What you should do
Report every line below that has the string "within" in it.

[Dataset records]
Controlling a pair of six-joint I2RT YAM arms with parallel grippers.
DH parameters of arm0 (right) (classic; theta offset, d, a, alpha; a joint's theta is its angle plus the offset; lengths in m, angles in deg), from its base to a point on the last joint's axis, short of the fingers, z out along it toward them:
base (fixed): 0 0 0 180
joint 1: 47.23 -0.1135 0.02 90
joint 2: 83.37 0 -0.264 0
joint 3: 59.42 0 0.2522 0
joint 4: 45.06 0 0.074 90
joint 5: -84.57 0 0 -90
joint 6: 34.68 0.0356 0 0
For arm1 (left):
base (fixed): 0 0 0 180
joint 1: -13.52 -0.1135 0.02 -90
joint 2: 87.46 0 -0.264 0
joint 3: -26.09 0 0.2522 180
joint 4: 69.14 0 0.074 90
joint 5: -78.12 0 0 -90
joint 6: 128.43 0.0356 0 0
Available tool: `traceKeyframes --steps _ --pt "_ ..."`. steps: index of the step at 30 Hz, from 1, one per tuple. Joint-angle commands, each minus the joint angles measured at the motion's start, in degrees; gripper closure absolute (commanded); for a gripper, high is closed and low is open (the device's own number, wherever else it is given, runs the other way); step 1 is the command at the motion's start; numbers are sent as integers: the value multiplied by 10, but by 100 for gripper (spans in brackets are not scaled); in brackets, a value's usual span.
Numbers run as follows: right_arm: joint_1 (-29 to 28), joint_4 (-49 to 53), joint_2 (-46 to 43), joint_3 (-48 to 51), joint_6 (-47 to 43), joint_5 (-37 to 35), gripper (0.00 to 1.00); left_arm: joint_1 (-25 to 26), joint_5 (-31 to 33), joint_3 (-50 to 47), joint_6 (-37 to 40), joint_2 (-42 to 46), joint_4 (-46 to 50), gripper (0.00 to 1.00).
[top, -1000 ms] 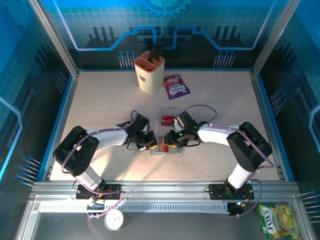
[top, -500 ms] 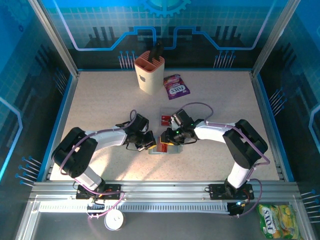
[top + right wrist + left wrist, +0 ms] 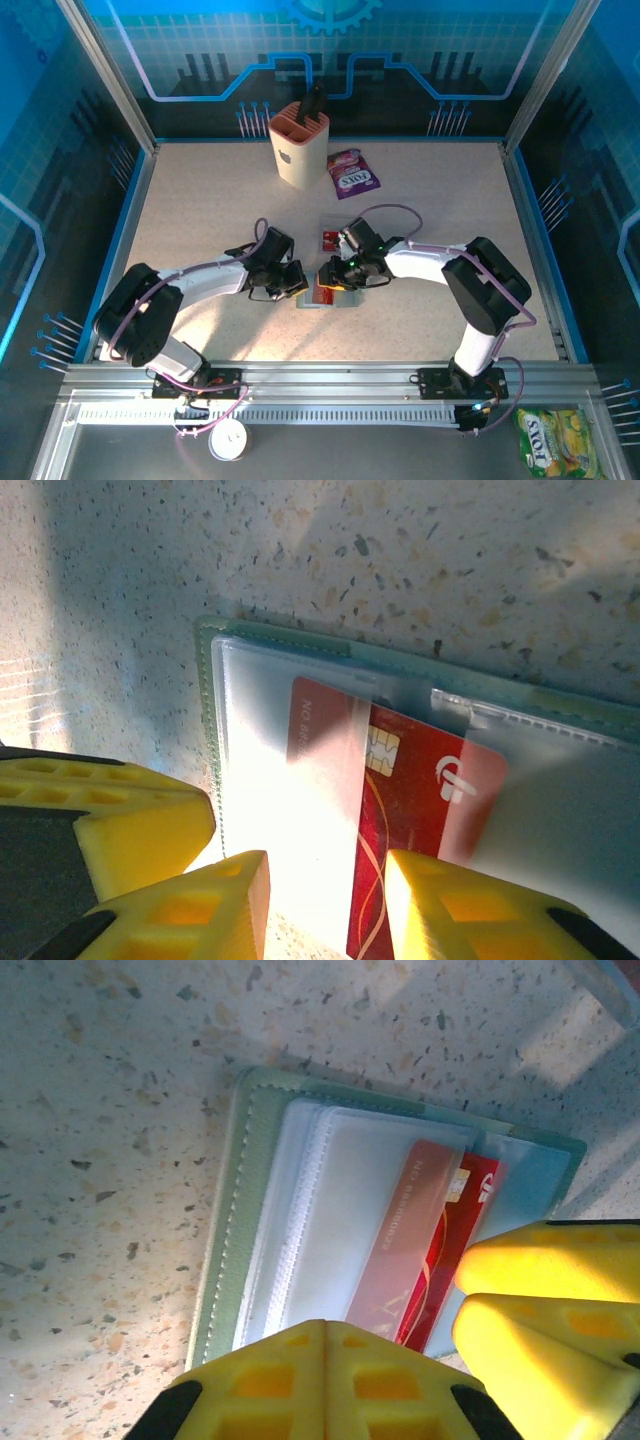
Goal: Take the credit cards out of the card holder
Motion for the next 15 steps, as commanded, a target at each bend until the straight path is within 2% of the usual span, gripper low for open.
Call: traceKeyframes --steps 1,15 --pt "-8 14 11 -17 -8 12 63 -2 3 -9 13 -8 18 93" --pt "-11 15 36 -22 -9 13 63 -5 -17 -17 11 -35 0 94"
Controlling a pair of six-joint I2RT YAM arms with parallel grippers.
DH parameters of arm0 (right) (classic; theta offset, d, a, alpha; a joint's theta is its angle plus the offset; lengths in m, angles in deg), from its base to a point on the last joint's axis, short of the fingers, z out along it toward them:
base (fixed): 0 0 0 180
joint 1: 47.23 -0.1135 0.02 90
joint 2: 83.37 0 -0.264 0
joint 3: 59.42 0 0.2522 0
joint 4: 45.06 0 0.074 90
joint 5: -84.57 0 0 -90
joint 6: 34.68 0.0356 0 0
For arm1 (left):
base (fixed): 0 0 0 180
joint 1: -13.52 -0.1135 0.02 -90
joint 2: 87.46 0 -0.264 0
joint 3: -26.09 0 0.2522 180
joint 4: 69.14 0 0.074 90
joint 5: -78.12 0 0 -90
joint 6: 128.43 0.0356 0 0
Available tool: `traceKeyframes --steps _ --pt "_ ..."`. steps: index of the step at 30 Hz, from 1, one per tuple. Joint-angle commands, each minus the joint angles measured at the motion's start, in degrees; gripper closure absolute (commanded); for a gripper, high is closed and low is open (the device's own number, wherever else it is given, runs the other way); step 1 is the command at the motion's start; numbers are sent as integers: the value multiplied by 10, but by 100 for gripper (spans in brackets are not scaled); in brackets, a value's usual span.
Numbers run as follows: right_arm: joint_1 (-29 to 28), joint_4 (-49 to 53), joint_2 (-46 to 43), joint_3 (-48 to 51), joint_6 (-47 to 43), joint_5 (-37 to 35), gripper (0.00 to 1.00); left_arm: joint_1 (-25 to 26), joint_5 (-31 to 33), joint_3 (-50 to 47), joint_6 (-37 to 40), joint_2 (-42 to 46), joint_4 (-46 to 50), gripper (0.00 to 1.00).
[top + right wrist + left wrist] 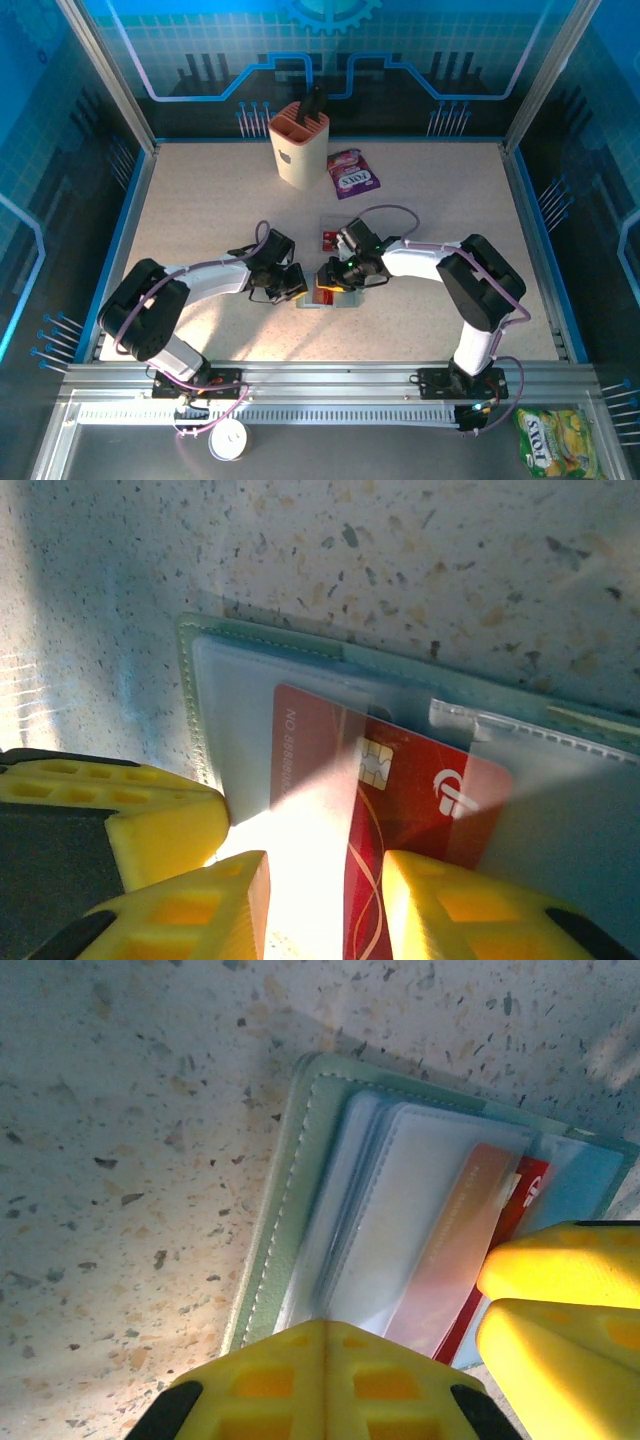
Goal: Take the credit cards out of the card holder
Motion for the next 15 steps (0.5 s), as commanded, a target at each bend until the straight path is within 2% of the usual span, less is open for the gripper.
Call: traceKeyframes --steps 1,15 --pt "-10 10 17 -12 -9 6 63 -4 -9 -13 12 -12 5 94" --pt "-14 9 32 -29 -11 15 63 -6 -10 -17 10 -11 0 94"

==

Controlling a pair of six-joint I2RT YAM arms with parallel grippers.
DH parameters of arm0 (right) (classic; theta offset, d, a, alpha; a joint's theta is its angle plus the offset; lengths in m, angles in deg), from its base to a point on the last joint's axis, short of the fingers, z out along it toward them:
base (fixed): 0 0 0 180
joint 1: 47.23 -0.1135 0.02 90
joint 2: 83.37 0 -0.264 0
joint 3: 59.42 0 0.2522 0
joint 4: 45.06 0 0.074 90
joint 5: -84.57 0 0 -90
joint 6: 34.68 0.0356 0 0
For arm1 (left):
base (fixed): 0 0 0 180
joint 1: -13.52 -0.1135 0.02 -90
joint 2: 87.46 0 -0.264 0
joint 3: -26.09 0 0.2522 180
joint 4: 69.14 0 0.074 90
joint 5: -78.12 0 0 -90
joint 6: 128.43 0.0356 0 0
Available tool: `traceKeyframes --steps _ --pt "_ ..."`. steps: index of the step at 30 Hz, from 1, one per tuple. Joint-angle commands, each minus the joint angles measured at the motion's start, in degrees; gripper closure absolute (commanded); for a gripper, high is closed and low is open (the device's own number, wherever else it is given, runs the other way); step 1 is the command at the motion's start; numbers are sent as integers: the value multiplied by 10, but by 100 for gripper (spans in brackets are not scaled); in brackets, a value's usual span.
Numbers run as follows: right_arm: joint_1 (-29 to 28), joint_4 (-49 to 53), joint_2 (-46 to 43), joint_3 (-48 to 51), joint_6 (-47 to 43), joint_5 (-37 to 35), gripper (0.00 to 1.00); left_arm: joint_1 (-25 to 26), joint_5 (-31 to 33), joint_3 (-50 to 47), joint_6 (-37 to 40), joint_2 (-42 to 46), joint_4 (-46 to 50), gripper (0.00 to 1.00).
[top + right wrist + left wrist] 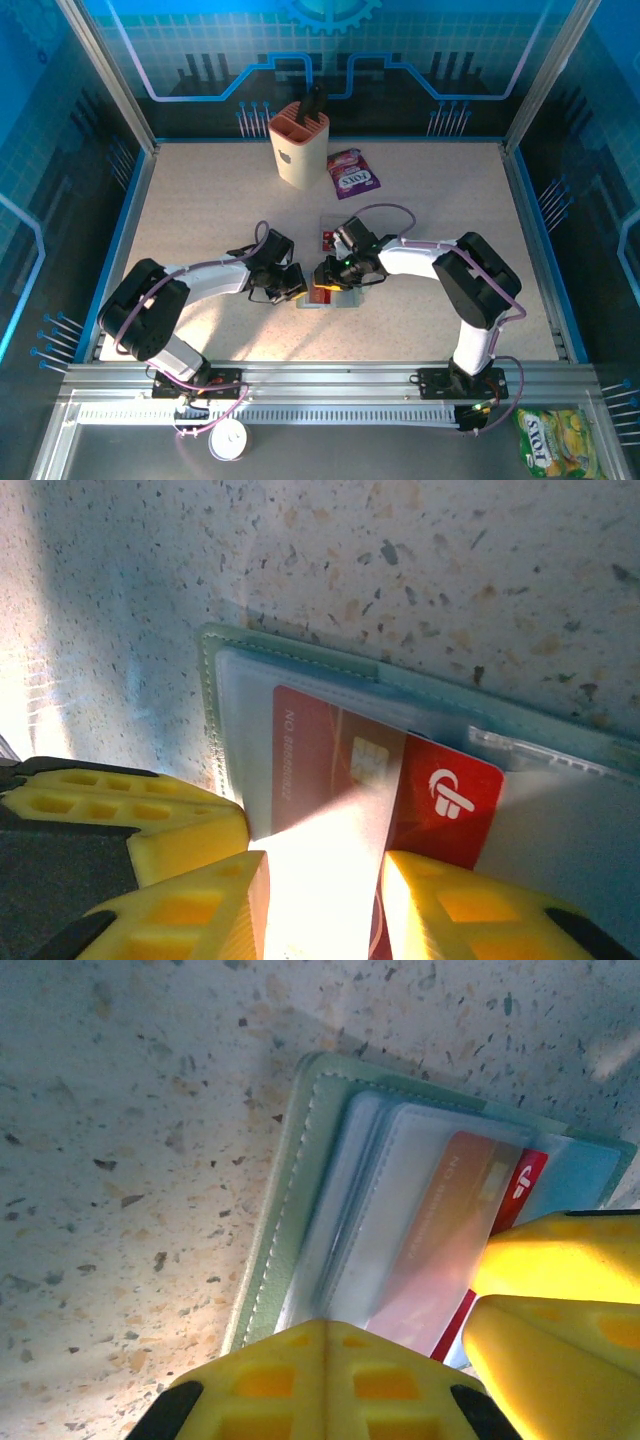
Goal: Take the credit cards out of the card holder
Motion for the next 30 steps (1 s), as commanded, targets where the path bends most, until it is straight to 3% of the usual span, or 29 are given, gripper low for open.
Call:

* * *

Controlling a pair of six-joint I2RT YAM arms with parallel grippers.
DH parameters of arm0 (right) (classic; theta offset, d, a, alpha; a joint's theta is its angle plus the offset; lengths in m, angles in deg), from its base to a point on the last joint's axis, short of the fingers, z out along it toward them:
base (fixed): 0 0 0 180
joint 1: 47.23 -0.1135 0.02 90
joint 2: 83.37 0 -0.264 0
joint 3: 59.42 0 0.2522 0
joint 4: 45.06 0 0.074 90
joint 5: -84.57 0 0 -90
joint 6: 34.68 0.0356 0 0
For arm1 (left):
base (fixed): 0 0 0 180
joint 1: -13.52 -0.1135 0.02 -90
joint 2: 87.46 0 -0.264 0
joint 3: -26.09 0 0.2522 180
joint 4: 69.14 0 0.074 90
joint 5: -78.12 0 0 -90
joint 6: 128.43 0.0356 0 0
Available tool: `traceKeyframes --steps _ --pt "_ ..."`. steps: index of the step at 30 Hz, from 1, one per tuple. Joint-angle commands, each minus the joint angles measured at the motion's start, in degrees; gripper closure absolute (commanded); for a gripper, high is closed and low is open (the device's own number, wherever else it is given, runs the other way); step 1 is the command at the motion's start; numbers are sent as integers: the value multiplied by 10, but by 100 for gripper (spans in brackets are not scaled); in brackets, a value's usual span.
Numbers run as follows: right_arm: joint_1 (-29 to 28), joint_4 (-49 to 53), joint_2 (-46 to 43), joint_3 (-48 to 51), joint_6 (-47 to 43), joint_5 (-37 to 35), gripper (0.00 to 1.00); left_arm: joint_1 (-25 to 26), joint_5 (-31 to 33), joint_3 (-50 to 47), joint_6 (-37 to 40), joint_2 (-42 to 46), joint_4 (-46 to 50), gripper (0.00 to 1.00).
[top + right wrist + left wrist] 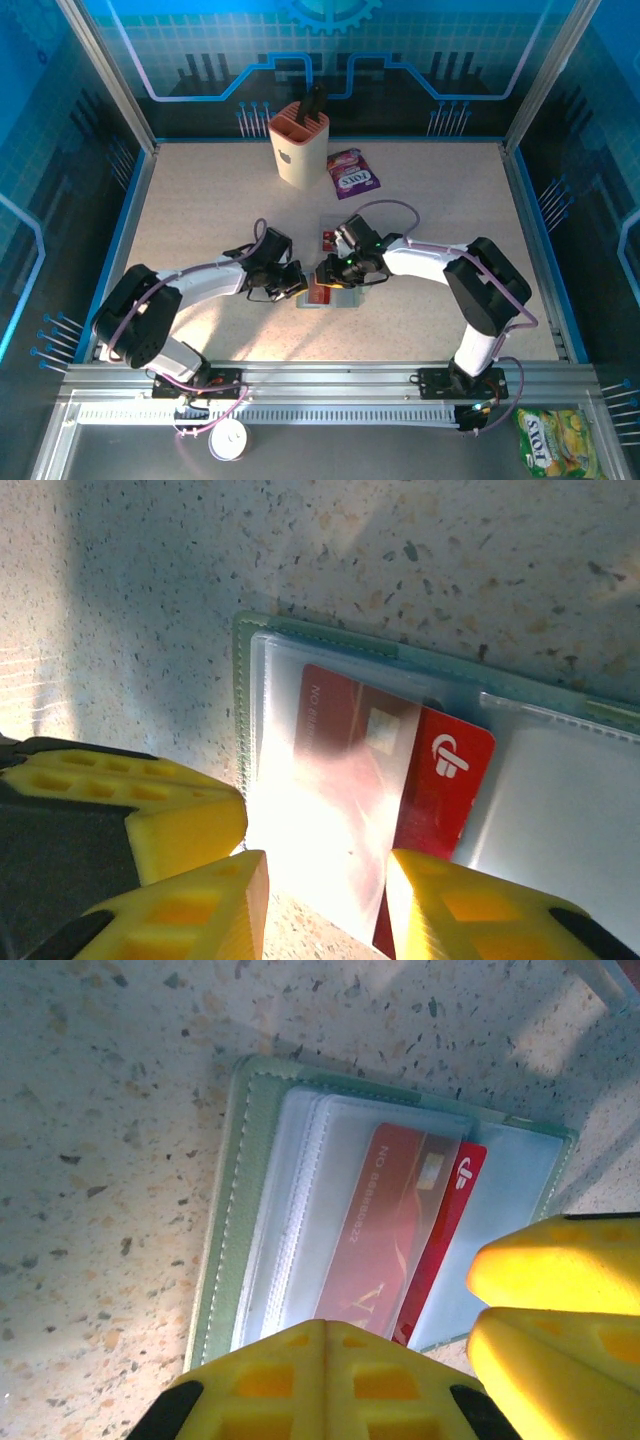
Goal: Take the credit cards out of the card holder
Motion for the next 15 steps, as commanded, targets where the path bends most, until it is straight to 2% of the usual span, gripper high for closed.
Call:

Solution to this task
Motion for the next 15 steps, as commanded, a target at each bend until the straight path is within 2% of the usual span, gripper low for open.
Motion for the next 15 steps (0.5 s), as commanded, a target at each bend until the straight path is within 2% of the usual span, less is open for the gripper.

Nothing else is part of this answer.